Bud & Bloom has the distinct honor of being one of the best looking spaces in SoCal’s burgeoning legal dispensary industry, as well as being the first dispensary to approach it’s design with new consumers in mind. Especially back in 2016 when Bud & Bloom opened, it was just one amid a sea of sketchy unlicensed dispensaries and licensed ones that hadn’t figured out how to create welcoming spaces. In fact, Bud & Bloom might be best known for ranking in the “10 Most Beautiful Dispensaries in America” all the way back in 2017.
Tucked away in the miles of unending office parks that seem to make up vast stretches of Orange County, it can be easy to miss. The building’s exterior is gray and unassuming but there are thankfully plenty of dedicated parking spots. As Santa Ana was one of the first counties to legalize medical cannabis, it now remains the only Orange County city to allow adult-use purchase, so virtually the entirety of Orange County’s cannabis supply is clustered in a several block radius.

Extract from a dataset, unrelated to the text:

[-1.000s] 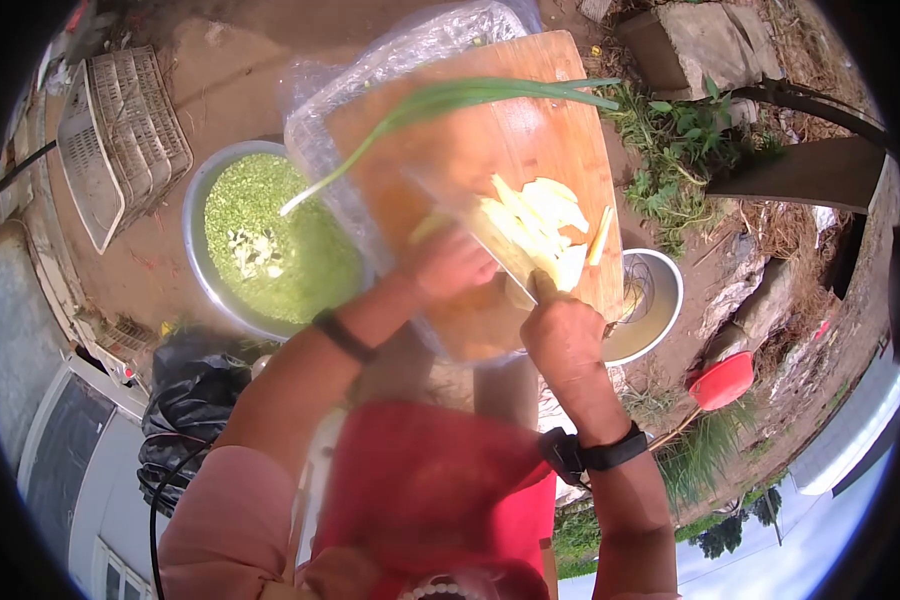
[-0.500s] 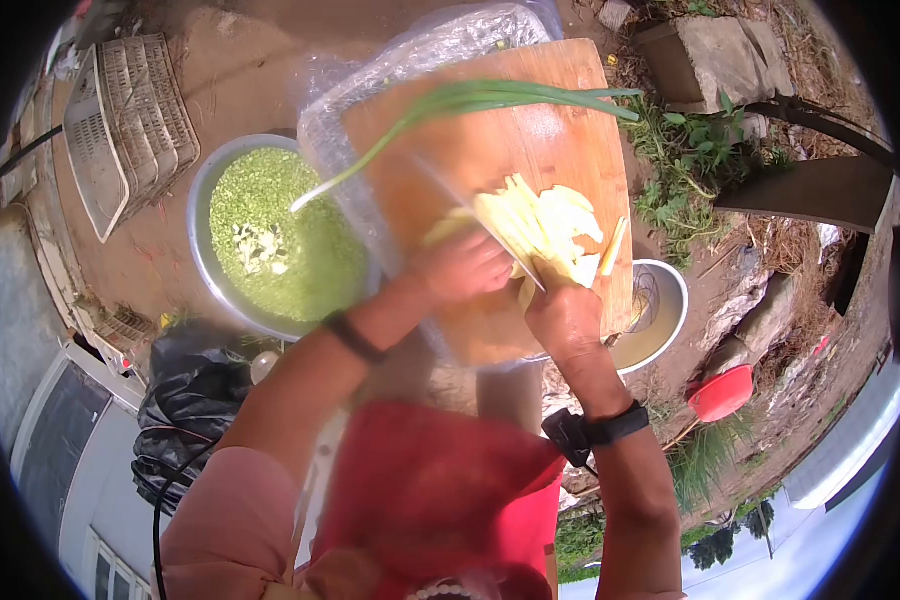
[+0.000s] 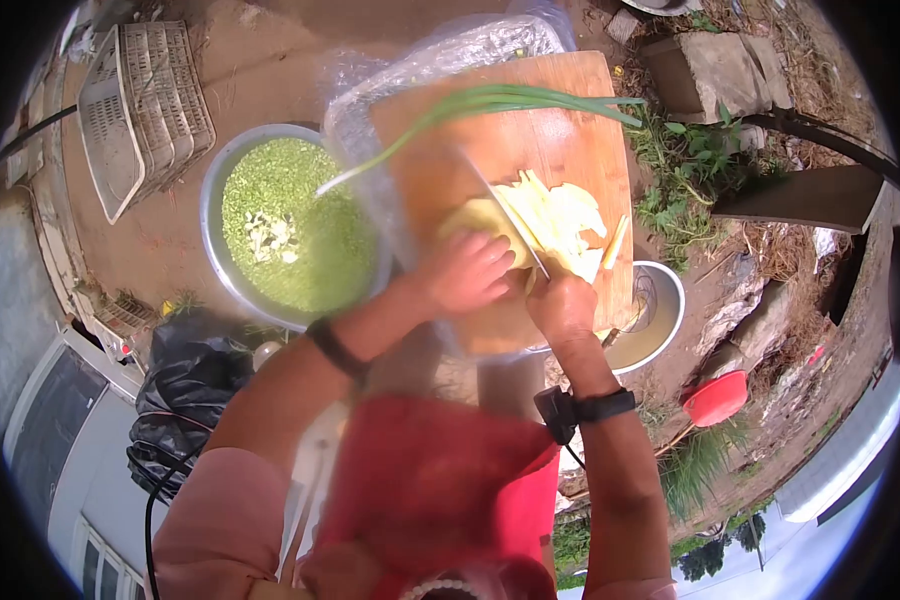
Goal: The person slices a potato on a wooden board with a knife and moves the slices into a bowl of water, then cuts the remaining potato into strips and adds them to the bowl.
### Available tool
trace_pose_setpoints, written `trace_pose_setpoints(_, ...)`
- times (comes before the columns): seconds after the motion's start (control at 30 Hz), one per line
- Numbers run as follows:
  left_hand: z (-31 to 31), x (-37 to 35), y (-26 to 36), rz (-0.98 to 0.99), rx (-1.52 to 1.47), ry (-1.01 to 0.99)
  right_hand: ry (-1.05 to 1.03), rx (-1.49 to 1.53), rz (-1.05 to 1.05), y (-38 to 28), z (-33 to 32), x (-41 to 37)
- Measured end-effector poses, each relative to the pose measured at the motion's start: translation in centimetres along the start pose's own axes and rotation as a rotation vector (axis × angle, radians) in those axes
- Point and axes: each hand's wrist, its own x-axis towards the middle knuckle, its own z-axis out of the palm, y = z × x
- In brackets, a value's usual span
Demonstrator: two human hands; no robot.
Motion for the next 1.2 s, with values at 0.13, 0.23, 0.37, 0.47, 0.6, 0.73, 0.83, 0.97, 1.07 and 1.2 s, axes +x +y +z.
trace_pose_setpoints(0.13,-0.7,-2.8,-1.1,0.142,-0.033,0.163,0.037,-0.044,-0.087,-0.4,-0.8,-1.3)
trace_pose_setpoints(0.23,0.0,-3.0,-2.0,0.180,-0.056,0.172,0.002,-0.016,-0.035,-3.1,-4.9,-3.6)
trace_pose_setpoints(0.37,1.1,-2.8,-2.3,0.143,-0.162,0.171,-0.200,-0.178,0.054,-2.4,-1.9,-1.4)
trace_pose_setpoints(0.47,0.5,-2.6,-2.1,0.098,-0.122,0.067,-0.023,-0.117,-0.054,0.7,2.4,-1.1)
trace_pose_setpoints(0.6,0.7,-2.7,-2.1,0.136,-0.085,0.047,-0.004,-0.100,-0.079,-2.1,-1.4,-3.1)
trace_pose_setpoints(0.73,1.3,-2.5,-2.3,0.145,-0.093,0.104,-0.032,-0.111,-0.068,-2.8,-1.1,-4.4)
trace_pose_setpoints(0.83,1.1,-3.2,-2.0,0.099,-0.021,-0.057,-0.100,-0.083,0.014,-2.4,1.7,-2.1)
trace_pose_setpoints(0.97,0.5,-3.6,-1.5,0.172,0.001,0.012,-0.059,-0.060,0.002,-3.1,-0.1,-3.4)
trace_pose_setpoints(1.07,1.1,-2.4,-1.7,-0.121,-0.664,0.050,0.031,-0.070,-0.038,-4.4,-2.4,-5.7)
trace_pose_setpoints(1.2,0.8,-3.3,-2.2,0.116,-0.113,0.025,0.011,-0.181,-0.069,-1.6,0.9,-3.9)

Once you step inside, past the waiting room, you’re welcomed with high exposed ceilings and a dark, lively wooden tables openly displaying their full menagerie of colorful edibles. This might seem a common sight nowadays with the rise of new-school dispensaries like Medmen and Sweetflower, but they’re biting Bud & Bloom’s style. B&B were the first dispensary in Southern California (and as such, possibly the country or world) to free products like edibles from the confines of the budtender access-only glass cases.
What may have seemed an arbitrary difference has entrenched itself as one of the key markers of a dispensary with new consumers in mind. The resemblance to other retail experiences we’re familiar with goes a long way in making people, particularly those just entering the space, feel comfortable exploring products on their own. The benefit is not lost on veterans either. Being able to pick up a package, explore it’s ingredients, it’s design, and it’s message — makes you feel more assured in the brand or product you’re investing in.
These tables, understandably, are the centerpiece of the space. They feature a rotating selection of some of the most popular brands and their array of flavors and ratios like Kiva’s bites, Dr. Norms cookies and Plus gummies along with rising stars like Satori (infused salted caramel almonds coated in dark chocolate anyone?) and Kaneh Co. (they have a chili mango-flavored gummy that brings a unique and quintessential SoCal taste).
The right side of the room features useful accoutrements like candles, PuffCo’s torchless concentrate rigs, and rolling trays. Flower and pre-rolls are still tucked behind budtender-only counters, but they always feature a great rotating selection. In fact, Bud & Bloom’s pre-roll selection has always felt the most numerous and varied, always sporting at least three or four options from every brand where other dispensaries might often only have one, two or none at all.
One of the coolest things about Bud & Bloom however, is how they serve the senior community of Orange County. When I walked in, many of the customers were elderly parents accompanied by their adult children — some walking them through their first visit, others just sharing the joy of good craft and product with a loved one. Bud & Bloom not only acknowledges this demographic difference, they encourage it by sponsoring free shuttles from nearby senior living communities like Laguna Woods Village. The simplest medical benefits of cannabis; things like relieving chronic and joint pain, aiding in sleep and appetite, are an easy draw for seniors. Unfortunately, these communities also have some of the toughest stigmas to break. In an interview with CNBC, Sandy Sopher, a senior who uses cannabis for pain, said “I had a neighbor and she doesn’t even want to talk to me anymore because she found out I smoke cannabis”. Scott Miller, owner of Bud & Bloom knows this, and arranged for the shuttle for these reasons. “The idea here really is to educate. These field trips are not just an opportunity to market to the senior community, but an opportunity to educate. And then they tell their friends, and it grows, it gets attention,” said Miller.